The Inter-Governmental Panel on Climate Change has concluded the finalization of a special report on the impact of a 1.5 degree Celsius global warming above preindustrial levels. Meeting in Incheon, South Korea (October 1-5), its three working groups of experts and government officials have huddled and jousted to strike a consensus on what will be necessary to restrict warming to 1.5 degrees Celsius when the globe is already up a degree. What will earth be like with this level of warmth and what will happen if we fail?
Two earlier versions (January and June 2018) of the report were depressing to frightening. They were made available for about a month for comment by experts and interested parties. The real problem is a narrow window because human activity in the world emits 40 billion tons of CO2 per year — about 90 times the emission from volcanoes. At some point, there will be enough in the atmosphere where the 1.5 degree rise will be a foregone conclusion. While guesswork to some extent, it appears we have about 12 years before we exhaust the ‘carbon budget’; if we accept a 2C rise the date is 2045.

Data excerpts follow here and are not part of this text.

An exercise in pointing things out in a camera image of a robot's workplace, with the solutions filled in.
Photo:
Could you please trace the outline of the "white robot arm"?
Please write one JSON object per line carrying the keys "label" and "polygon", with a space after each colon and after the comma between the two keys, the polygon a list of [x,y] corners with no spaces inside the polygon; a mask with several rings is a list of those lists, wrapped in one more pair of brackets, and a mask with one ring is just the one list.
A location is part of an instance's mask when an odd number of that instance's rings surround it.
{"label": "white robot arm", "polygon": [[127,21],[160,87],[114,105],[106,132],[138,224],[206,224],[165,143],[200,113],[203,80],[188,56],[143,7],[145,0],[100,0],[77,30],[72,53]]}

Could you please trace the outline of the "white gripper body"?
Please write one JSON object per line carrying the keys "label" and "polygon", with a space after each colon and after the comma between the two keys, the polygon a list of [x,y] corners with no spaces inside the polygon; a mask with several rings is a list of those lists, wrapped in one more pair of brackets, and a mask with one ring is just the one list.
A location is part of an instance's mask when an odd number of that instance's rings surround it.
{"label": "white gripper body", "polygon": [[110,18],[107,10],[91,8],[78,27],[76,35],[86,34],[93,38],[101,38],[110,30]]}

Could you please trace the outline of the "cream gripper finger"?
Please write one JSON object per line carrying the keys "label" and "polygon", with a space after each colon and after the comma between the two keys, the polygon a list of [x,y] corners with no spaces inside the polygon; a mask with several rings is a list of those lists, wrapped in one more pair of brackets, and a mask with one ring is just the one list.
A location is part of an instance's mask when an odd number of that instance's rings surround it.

The tone may have been softened in the second report, but there is ‘substantial’ certainty the 2 degrees C target of the 2015 Paris Agreement, once considered safe, would be dangerous for humanity. As the agreement also required governments to pursue efforts to limit temperature rise to 1.5 degrees C, the remit to IPCC was to prepare a report comparing the consequences of the two alternatives as well as the feasibility and effort required to limit the rise to the lower figure. The final report released on Oct 8, 2018 reviews 30,000 publications.